The hypothesis seems to be in tandem with the reality in Uttar Pradesh. According to Kaukab Hamid, an RLD leader, road development projects in the State could displace 23,512 villages, including those that the Yamuna Expressway and the Ganga Expressway planned by the Mayawati government would displace.

Suneet Chopra, joint secretary of All India Agricultural Workers' Union (AIAWU), said, The total commitment of the Central government and a number of State governments to acquire the meagre holdings of peasants who depend on them for their livelihood to serve the interests of billionaires who have little respect for law, as the affairs of the Reddy brothers in Karnataka, Posco and Vedanta in Orissa, and Dow Chemical in Bhopal show, is responsible for terrible happenings like the Zikarpur police firing all over the country. The AIAWU staged a dharna at the Mathura Collectorate against the police firing, under the leadership of Brijlal Bharti, a Jatav.
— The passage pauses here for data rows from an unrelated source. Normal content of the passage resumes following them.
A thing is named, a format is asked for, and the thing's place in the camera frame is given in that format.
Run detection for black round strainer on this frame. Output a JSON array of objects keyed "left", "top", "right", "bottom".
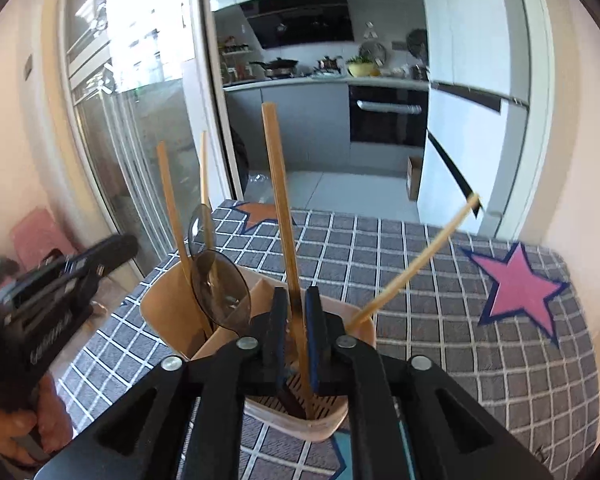
[{"left": 406, "top": 28, "right": 429, "bottom": 58}]

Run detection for black wok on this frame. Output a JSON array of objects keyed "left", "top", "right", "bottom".
[{"left": 250, "top": 57, "right": 299, "bottom": 78}]

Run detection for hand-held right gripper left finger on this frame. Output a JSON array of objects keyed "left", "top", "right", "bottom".
[{"left": 30, "top": 286, "right": 293, "bottom": 480}]

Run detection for white refrigerator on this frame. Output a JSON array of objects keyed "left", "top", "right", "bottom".
[{"left": 417, "top": 0, "right": 531, "bottom": 221}]

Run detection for yellow-green bowl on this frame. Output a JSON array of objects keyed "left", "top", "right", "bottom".
[{"left": 346, "top": 57, "right": 381, "bottom": 77}]

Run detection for round wall plate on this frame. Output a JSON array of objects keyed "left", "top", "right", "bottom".
[{"left": 358, "top": 41, "right": 388, "bottom": 61}]

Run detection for person's left hand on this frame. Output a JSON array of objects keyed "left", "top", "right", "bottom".
[{"left": 0, "top": 375, "right": 73, "bottom": 466}]

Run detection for pink plastic stool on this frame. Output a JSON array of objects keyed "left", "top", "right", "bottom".
[{"left": 9, "top": 209, "right": 78, "bottom": 271}]

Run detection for black range hood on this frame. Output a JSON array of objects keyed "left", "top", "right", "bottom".
[{"left": 240, "top": 0, "right": 356, "bottom": 50}]

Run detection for grey checked star tablecloth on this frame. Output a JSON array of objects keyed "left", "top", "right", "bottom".
[{"left": 57, "top": 199, "right": 600, "bottom": 480}]

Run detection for grey kitchen counter cabinets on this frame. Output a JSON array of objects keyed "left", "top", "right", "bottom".
[{"left": 222, "top": 75, "right": 431, "bottom": 186}]

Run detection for blue-patterned bamboo chopstick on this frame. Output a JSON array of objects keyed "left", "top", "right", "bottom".
[{"left": 350, "top": 192, "right": 482, "bottom": 326}]

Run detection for small cardboard box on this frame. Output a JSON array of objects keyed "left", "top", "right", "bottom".
[{"left": 406, "top": 156, "right": 423, "bottom": 202}]

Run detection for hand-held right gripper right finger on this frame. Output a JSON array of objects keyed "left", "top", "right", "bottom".
[{"left": 305, "top": 286, "right": 556, "bottom": 480}]

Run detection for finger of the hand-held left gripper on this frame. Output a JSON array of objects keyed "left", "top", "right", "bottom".
[{"left": 72, "top": 234, "right": 140, "bottom": 281}]

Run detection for dark translucent plastic spoon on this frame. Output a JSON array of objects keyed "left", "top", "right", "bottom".
[
  {"left": 192, "top": 249, "right": 253, "bottom": 336},
  {"left": 187, "top": 201, "right": 218, "bottom": 266}
]

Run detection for beige plastic utensil holder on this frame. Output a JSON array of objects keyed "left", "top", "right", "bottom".
[{"left": 139, "top": 255, "right": 378, "bottom": 443}]

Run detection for sliding glass door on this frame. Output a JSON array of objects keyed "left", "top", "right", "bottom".
[{"left": 60, "top": 0, "right": 241, "bottom": 281}]

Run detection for black built-in oven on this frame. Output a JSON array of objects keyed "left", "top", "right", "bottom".
[{"left": 349, "top": 85, "right": 429, "bottom": 148}]
All this speaks a lot about the negative impact of anti-people policies on people as a whole, irrespective of what caste they belong to. Prem Singh Gahlawat of the All India Kisan Mahasabha said: If land reforms had been in place and absentee landlordism had been tackled, the agitations of farmers against such policies would have been much stronger and political in nature. The government promotes inequalities in a village economy by not implementing land reforms precisely for this reason. It fears that farmers will get united, irrespective of their castes.

Zikarpur definitely points to a nascent trend of this developing unity.